Capítulo 1: Ares
Capítulo 1
Alpha Ares Timere
Estoy sentado solo en mi oficina. Las pesadas puertas de madera están cerradas a cal y canto detrás de mí. Desde el comedor, llegan risas y el tintineo de los platos por los pasillos. Mi manada se ha reunido para cenar y sus voces resuenan por todo el palacio. Normalmente, yo estaría con ellos. Como su Alfa, es mi deber convivir con mi gente. Pero esta noche, el estrés me tiene paralizado.
Tengo los ojos clavados en el brillo de mi portátil. Hago clic para abrir el primer artículo:
«Ataque planeado contra la manada Sanatores Adunt en marcha».
Sigo bajando. Los titulares se mezclan ante mis ojos:
«¡ROUGES sueltos!».
«Se acabaron los sanadores».
«Una manada perdida; un reino perdido».
Cierro el portátil de un portazo y hundo la cara en las manos. Mi pelo rizado y grueso se enreda entre mis dedos. Mi cuerpo vibra con una energía peligrosa. Los Sanatores son pacíficos, amables y sanadores mágicos. Son aliados de todas las manadas del Reino de Darkthane. No entiendo cómo alguien pudo planear su destrucción.
Los Sanatores siempre han sido más que aliados. Son el pilar de nuestra supervivencia en tiempos de guerra. Ellos curan a nuestros heridos y preparan medicinas. Gracias a ellos, nuestros guerreros viven para luchar un día más. Y ahora, están bajo amenaza.
Camino de un lado a otro. Mis garras se extienden y el vello se me eriza mientras mi lobo ruge en mi interior. Mi cuerpo me pide a gritos pasar a la acción. Lleno de frustración, pego un puñetazo a la pared y rompo el acolchado. Mi rabia arde más fuerte con cada latido. Mis guerreros están alerta desde los primeros rumores de este ataque. Todo está coordinado con mi beta, Marrock Lifebane. Él es mi amigo de toda la vida, un guerrero sin igual y mi segundo al mando.
Marrock encontró hace poco a su mate, Adela. Poco después, ella dio a luz a una niña. Es la primera hembra de sangre real en una generación. Mi manada lo celebró durante semanas.
Mientras tanto, mi propia mate, la Luna Lana, está de parto con nuestro quinto hijo. Pienso en ella mientras me paso la mano por la cara. Intento alejar la preocupación que me carcome por dentro. Mi familia, mi manada y ahora la amenaza contra los Sanatores; todo se me viene encima a la vez.
Unos golpes en la puerta me devuelven a la realidad.
—¡Alfa!
La urgencia en la voz del guardia me sobresalta. Recupero mi forma humana y tomo aire para calmarme.

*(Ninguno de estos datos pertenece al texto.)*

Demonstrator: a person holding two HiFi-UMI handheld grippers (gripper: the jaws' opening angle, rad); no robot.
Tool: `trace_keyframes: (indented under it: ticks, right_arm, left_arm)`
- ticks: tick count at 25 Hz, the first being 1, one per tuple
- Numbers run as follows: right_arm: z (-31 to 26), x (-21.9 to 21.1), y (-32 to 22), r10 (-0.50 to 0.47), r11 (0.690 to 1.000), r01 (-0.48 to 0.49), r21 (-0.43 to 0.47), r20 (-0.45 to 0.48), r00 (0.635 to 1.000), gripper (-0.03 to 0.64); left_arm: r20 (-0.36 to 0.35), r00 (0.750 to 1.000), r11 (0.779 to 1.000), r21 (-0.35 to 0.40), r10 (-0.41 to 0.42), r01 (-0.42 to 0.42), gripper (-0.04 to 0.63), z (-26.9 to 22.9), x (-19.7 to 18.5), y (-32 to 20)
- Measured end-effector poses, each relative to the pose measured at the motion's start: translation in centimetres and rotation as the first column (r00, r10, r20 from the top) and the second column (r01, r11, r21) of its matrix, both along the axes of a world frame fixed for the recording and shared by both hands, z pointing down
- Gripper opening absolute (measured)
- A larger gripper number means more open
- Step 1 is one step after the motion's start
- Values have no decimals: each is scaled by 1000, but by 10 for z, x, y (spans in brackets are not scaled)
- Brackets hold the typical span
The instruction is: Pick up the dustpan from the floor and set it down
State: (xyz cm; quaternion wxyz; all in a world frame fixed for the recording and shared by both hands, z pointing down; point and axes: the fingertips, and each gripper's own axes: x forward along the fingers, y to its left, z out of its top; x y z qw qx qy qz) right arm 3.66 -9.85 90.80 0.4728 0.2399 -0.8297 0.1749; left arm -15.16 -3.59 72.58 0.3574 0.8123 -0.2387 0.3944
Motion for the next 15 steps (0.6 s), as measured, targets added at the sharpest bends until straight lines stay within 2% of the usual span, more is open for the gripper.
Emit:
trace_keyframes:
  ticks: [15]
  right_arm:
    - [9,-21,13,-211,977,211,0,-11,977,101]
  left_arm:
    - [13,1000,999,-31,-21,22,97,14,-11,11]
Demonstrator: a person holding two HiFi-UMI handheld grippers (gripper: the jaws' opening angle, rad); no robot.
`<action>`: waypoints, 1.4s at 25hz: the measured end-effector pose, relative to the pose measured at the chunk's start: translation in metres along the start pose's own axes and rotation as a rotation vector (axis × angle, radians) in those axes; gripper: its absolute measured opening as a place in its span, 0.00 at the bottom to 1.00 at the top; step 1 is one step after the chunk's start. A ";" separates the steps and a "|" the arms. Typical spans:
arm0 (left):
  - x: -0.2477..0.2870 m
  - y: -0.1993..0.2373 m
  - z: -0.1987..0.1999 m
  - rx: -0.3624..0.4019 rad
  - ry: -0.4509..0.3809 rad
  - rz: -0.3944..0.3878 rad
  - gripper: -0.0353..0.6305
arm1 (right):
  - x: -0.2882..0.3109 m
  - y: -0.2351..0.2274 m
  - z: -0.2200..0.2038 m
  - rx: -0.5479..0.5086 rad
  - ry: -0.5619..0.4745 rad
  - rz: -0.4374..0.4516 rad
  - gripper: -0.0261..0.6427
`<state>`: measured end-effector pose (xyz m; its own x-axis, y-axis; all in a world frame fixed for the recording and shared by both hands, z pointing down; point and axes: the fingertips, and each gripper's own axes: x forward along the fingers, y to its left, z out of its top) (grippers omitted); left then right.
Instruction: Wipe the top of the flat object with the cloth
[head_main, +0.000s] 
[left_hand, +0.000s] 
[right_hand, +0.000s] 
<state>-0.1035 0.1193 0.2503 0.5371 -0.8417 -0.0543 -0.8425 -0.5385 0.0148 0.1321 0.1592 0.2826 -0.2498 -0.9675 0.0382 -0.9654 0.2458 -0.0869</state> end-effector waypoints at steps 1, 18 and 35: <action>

—Puedes entrar, guerrero —digo con voz ronca, intentando ocultar mi inquietud.
La puerta se abre y entra una joven loba muerta de miedo. Tiene el pelo alborotado y mira nerviosa a todos lados. Se pone de rodillas y agacha la cabeza.

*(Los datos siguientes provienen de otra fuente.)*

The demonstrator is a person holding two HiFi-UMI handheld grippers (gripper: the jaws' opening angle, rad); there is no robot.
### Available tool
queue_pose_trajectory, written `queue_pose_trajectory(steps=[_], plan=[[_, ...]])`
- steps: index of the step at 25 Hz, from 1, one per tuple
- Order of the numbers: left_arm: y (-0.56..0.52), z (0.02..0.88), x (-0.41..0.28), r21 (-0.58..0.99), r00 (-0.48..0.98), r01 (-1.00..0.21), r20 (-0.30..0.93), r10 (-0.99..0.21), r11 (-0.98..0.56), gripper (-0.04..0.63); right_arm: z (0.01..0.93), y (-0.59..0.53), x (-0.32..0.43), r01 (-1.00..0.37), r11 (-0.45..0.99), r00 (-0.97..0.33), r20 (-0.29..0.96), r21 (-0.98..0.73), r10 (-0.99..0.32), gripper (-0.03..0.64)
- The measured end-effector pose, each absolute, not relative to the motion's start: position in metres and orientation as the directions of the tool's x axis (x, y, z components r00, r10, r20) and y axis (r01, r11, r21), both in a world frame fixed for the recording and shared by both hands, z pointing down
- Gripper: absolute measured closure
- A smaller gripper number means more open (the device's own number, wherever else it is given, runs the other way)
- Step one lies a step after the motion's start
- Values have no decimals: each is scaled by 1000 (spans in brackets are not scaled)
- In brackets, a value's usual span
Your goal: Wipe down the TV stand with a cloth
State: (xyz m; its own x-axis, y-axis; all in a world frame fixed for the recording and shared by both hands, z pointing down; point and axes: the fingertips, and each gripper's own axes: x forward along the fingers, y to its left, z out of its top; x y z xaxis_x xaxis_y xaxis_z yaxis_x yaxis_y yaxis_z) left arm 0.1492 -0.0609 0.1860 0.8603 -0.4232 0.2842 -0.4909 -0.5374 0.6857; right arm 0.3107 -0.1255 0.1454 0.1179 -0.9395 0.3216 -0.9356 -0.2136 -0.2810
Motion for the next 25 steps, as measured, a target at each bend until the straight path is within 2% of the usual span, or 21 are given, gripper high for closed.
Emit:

—Puedes hablar, querida —le digo con suavidad, bajando el tono para no asustarla.
—Alfa Ares... la Luna está de parto —susurra ella—. El bebé... el médico y las enfermeras están con ella en su suite.
Se me encoge el pecho. Lana está a punto de traer al mundo a nuestro quinto hijo y los Sanatores no están disponibles. Se han quedado atrapados en medio de una guerra. Mi mente va a mil por hora. Sus manos expertas siempre han cuidado de mis hijos y de mi mujer con una entrega total. ¿Cómo es posible que no estén aquí ahora?
La joven guerrera se mueve inquieta. —Alfa... ¿podemos... solicitar sus servicios para nuestra Luna? —Su voz tiembla.
Me arrodillo un poco y le pongo una mano en el hombro para tranquilizarla. —Todo saldrá bien —le digo en voz baja—. Tu Luna y el niño estarán bien. Los Sanatores no pueden venir, pero nos las apañaremos solos.
Ella se relaja un poco y yo me fuerzo a sonreír para darle ánimos. Luego salgo corriendo hacia las escaleras con mi lobo a flor de piel por la anticipación. Las suites reales están diez pisos más arriba. Son estancias reservadas para el Alfa, la Luna y la familia real. Solo pueden entrar quienes tienen un permiso especial.
Al llegar arriba, los guardias abren las enormes puertas con un gesto de respeto. Entro y me quedo sin aliento al ver la escena: mi mate, Lana, está radiante a pesar del parto. Está rodeada por el caos del nacimiento y el brillo de la vida que está a punto de llegar al mundo.